26 C.F.R. § 1.6694(a)(4) (emphasis added). 5 This provision dictates that a preparer must have a “reasonable basis” for the position he takes in preparing a return in order to avoid the negligence penalty. The district court’s instruction stated that the preparer’s position need not be reasonable, and therefore conflicted with the regulation. 6 Accordingly, the jury instruction was erroneous as a matter of law.
V.
We reverse the judgment of the district court and direct entry of judgment for the United States on its motion for partial summary judgment. We need not remand (due to the erroneous jury instruction) for a new trial on the issue of penalties under section 6694(a), because Richey’s liability for the negligence penalty under that section is subsumed within his liability for willful understatement under section 6694(b). 7
REVERSED.
Notes
. Section 6694 was amended in December 1989. We refer in this opinion to the version that was in effect at the time Richey committed his violations.
. Section 6694(c)(1) allows a preparer to pay only 15% of the assessed penalties under Section 6694(a) and (b) in order to file a claim for refund and abatement of penalties.
. We note that even though the district court did not instruct the jury on Richey’s fair notice defense at his criminal trial, the instruction on willfulness was completely consistent with Cheek. See Instruction Nos. 12 and 44, ER at 38. Furthermore, it appears that Richey never offered an exculpatory instruction based on his fair notice defense and never objected to the primary instruction on willfulness that was given to the jury.
. Richey contends that Jury Instruction No. 14 was a proper statement of the law based on Cheek, and therefore was not an erroneous instruction on negligence. However, Richey overlooks the fact that Cheek addressed only the standard for determining '‘willfulness,” not the standard for determining "negligence” in a civil suit.
. This provision has been amended, effective for documents prepared after December 31, 1991, in accord with the amendment to 26 U.S.C. § 6694. We refer to the version of the regulation which corresponds to the version of the statute under which Richey was assessed penalties.

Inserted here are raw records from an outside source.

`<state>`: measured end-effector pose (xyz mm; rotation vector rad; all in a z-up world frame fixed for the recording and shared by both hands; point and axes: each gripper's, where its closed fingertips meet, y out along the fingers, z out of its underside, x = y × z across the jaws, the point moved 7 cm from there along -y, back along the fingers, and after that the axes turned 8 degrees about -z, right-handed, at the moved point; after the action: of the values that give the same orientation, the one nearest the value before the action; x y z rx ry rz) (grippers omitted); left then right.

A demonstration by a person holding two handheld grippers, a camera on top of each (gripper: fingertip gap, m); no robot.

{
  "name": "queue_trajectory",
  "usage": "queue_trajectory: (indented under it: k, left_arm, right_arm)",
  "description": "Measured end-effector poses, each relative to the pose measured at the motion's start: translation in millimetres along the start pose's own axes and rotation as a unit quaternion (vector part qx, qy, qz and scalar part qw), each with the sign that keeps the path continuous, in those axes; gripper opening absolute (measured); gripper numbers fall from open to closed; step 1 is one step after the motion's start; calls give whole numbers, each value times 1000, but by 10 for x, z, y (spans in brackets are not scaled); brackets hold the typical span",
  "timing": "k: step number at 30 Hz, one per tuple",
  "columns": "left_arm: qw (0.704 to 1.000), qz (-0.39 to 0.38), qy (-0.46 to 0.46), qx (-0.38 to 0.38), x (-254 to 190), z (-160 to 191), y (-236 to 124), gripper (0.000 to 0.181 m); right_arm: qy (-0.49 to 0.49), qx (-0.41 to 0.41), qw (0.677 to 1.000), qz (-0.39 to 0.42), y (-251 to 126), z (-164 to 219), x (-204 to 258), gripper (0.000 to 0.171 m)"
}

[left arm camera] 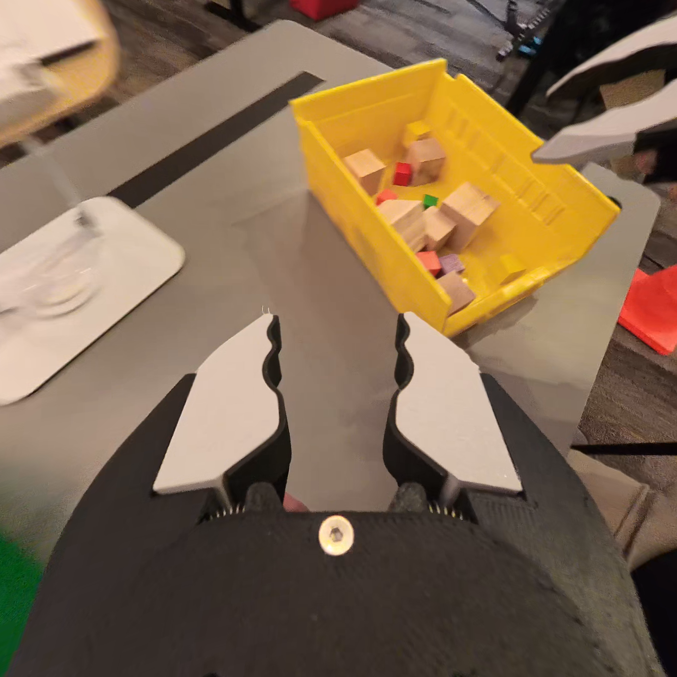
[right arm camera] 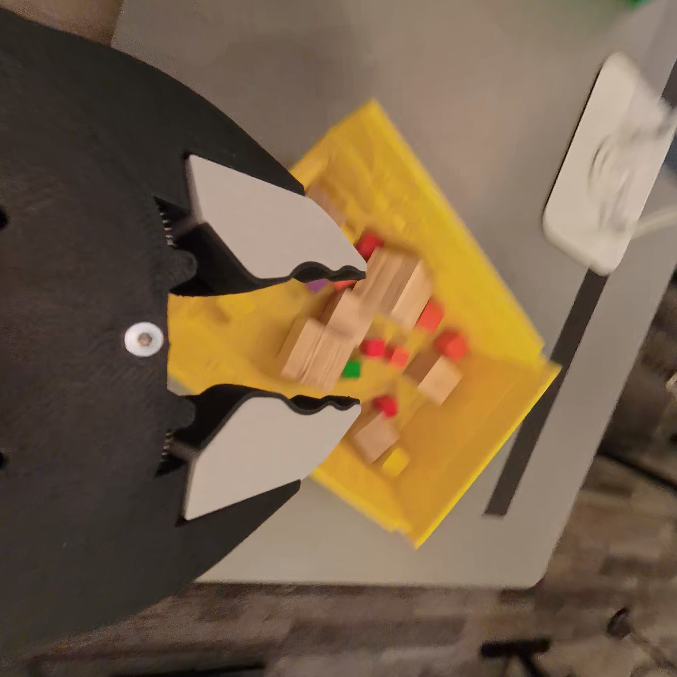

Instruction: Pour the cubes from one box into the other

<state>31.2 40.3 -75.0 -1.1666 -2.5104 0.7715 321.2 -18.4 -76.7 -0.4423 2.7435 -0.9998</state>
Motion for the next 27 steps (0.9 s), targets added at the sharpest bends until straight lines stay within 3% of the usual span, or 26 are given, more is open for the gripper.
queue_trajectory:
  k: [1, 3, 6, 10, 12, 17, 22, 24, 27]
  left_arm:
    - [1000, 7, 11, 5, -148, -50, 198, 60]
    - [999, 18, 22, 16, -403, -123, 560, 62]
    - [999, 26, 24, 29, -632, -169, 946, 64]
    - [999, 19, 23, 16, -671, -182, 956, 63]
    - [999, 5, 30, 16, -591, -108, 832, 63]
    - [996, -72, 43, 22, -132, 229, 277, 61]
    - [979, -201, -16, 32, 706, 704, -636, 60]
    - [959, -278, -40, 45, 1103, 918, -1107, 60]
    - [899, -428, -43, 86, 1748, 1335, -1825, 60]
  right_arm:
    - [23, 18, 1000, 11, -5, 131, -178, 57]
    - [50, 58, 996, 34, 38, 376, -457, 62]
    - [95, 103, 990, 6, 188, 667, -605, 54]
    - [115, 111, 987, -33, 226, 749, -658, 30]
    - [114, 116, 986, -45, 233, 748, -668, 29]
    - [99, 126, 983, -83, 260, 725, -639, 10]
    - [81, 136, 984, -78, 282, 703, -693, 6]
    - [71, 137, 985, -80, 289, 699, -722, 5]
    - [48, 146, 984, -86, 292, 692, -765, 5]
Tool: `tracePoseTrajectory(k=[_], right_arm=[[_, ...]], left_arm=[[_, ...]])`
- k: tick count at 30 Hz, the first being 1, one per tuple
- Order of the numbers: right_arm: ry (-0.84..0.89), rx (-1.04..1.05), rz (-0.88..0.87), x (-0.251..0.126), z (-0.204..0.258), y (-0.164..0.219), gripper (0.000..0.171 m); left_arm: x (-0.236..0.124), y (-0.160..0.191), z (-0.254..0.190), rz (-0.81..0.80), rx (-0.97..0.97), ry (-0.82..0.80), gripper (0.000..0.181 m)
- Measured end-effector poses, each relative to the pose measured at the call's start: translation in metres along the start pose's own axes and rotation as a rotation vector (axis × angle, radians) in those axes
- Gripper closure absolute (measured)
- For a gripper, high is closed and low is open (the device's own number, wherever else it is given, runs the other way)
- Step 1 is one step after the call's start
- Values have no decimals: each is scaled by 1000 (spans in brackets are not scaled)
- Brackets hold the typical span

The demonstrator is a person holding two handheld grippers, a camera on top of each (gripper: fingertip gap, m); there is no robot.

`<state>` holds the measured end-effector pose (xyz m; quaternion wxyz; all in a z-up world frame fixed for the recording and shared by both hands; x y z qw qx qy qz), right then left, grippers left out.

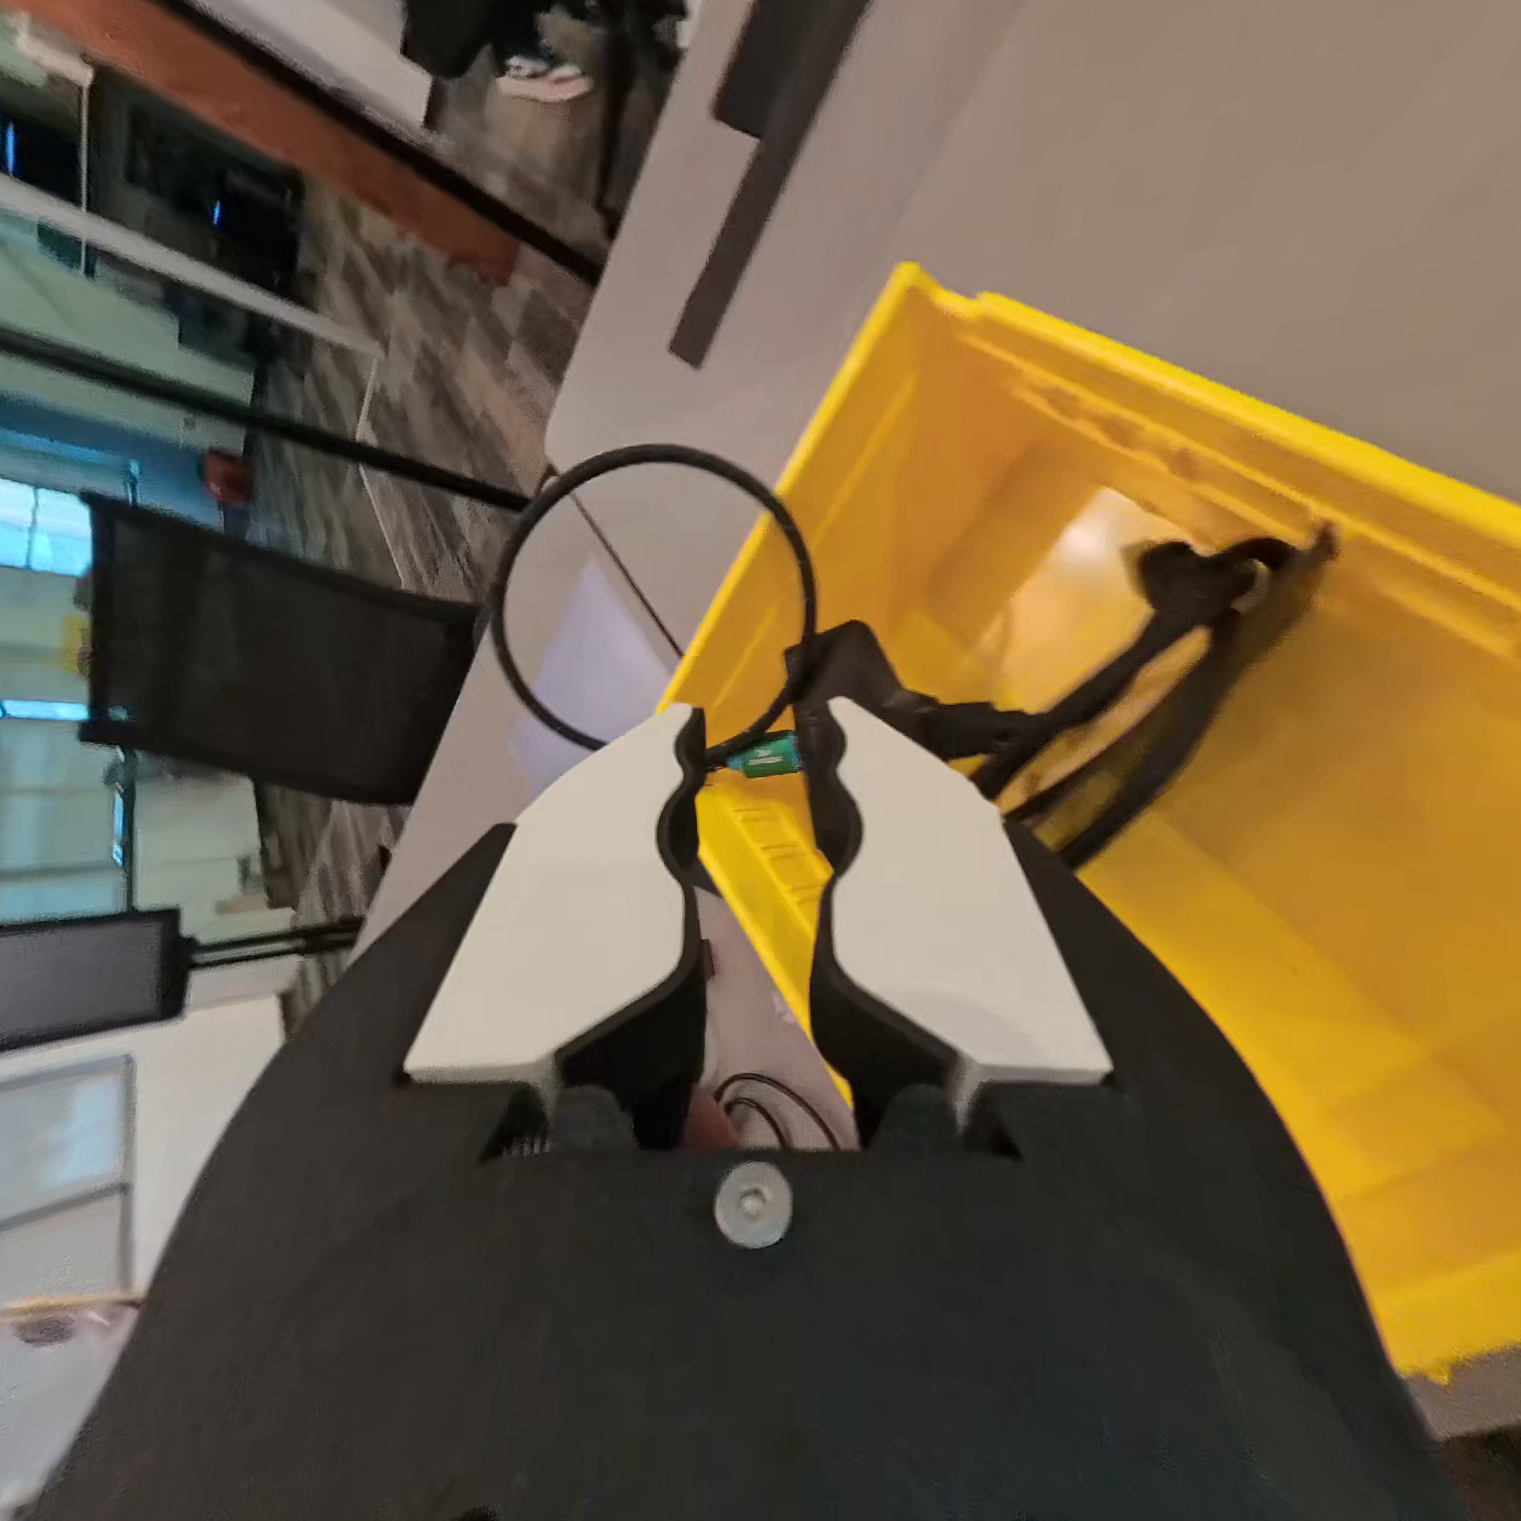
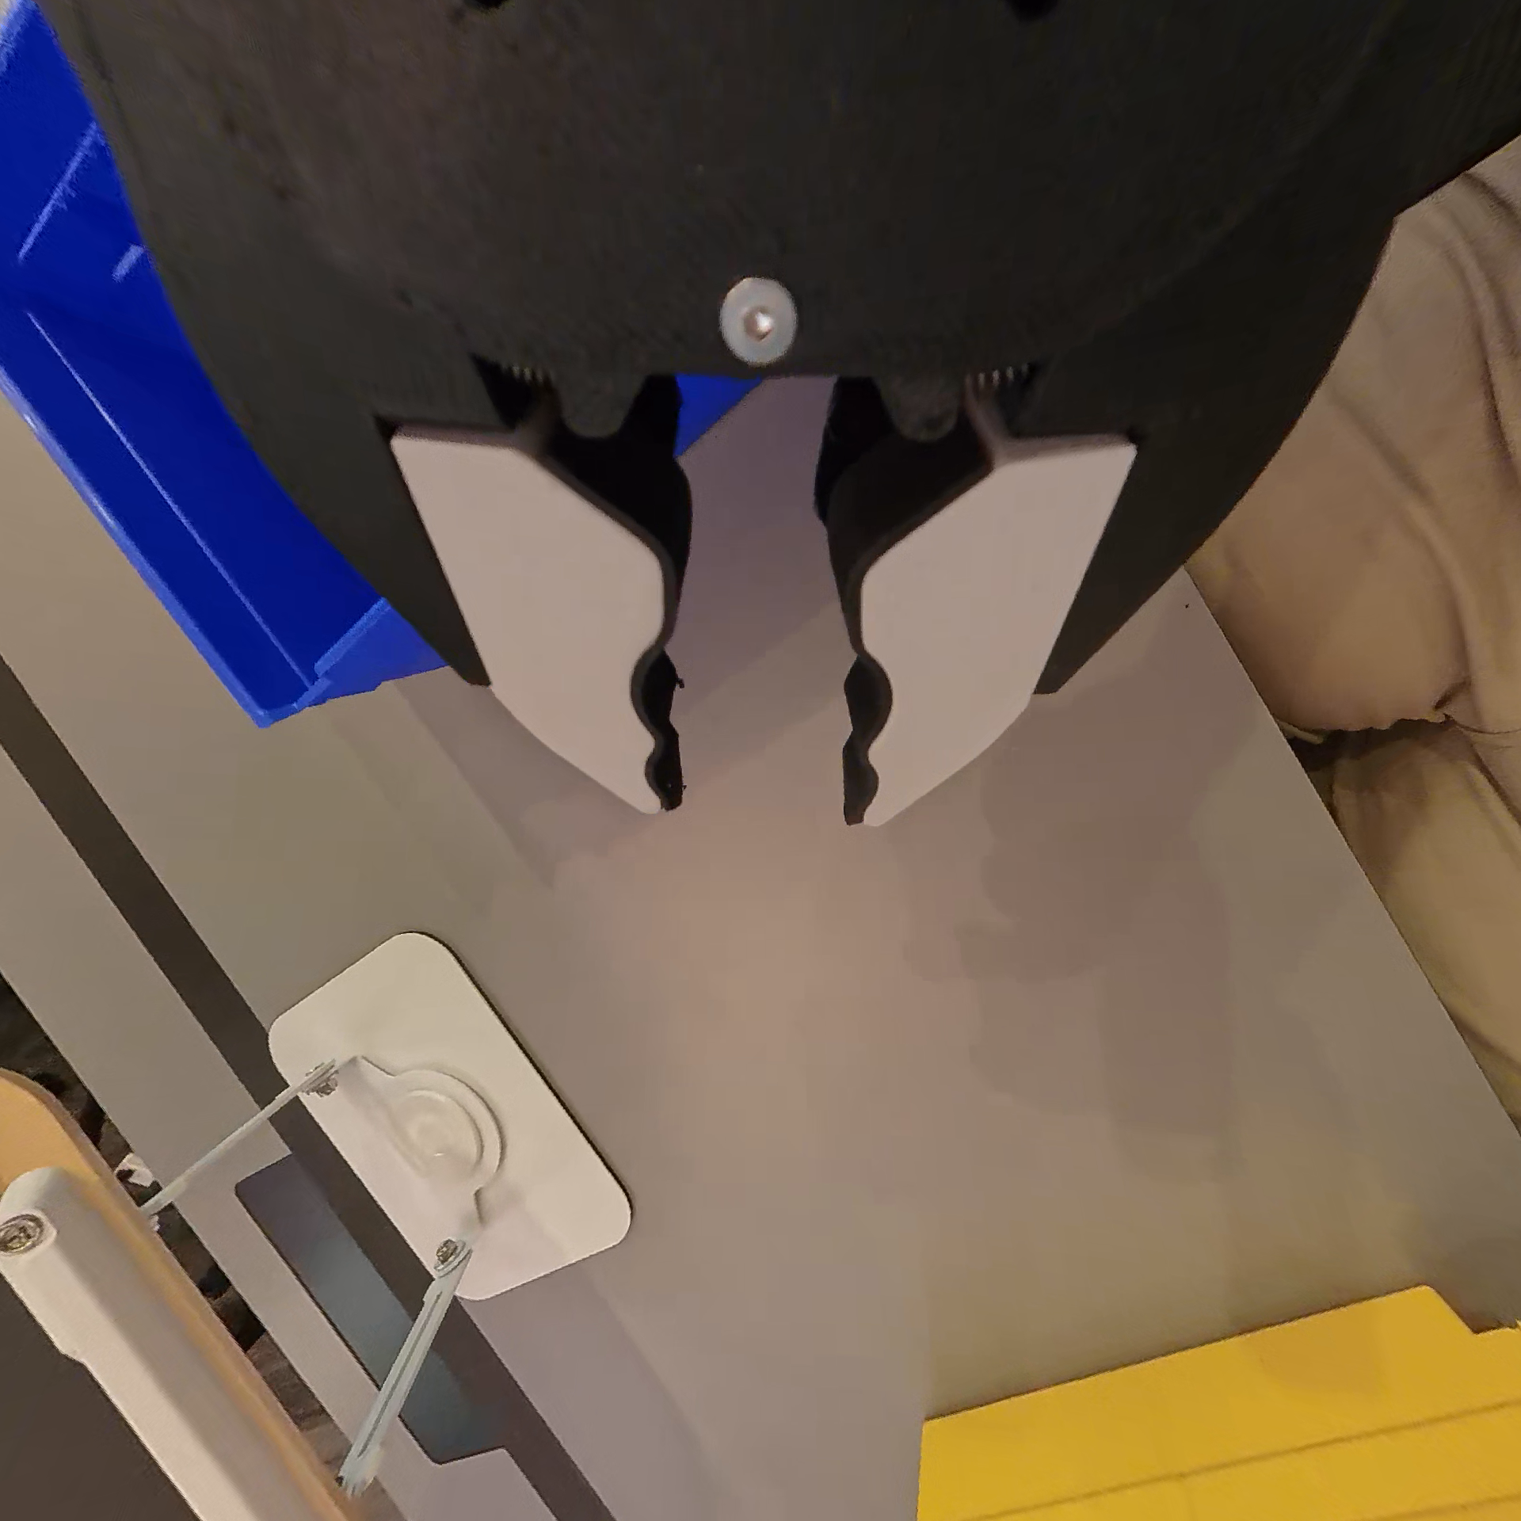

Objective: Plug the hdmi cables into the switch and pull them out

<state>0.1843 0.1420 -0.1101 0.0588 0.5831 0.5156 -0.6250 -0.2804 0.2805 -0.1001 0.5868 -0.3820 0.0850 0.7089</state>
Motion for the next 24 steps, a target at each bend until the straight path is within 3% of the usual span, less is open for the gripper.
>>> tracePoseTrajectory(k=[3,9,18,24], right_arm=[[-13,5,0,3,0,0,134],[-42,-1,-9,8,6,-1,134],[-61,6,-16,9,7,0,134],[-71,8,-21,11,7,1,134]], left_arm=[[17,1,8,23,-97,119,145],[76,2,-13,215,83,237,128],[127,15,-20,537,-114,493,106],[142,16,-26,607,-132,456,127]])
Point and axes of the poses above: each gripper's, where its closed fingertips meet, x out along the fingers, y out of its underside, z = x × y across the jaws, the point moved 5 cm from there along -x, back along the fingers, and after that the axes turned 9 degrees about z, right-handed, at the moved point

. Furthermore, as the government notes, the jury instruction conflicts (and the regulation is fully consistent) with the general legal concept of negligence — i.e., the failure to act with the ordinary care and prudence of a reasonable person. See e.g., Keeton, Prosser and Keeton on Torts, Fifth Edition at 173-175 (1984).
.Section 6694(b) provides that "the amount of the penalty payable by any person by reason of this subsection shall be reduced by the amount of the penalty paid by such person by reason of subsection (a).”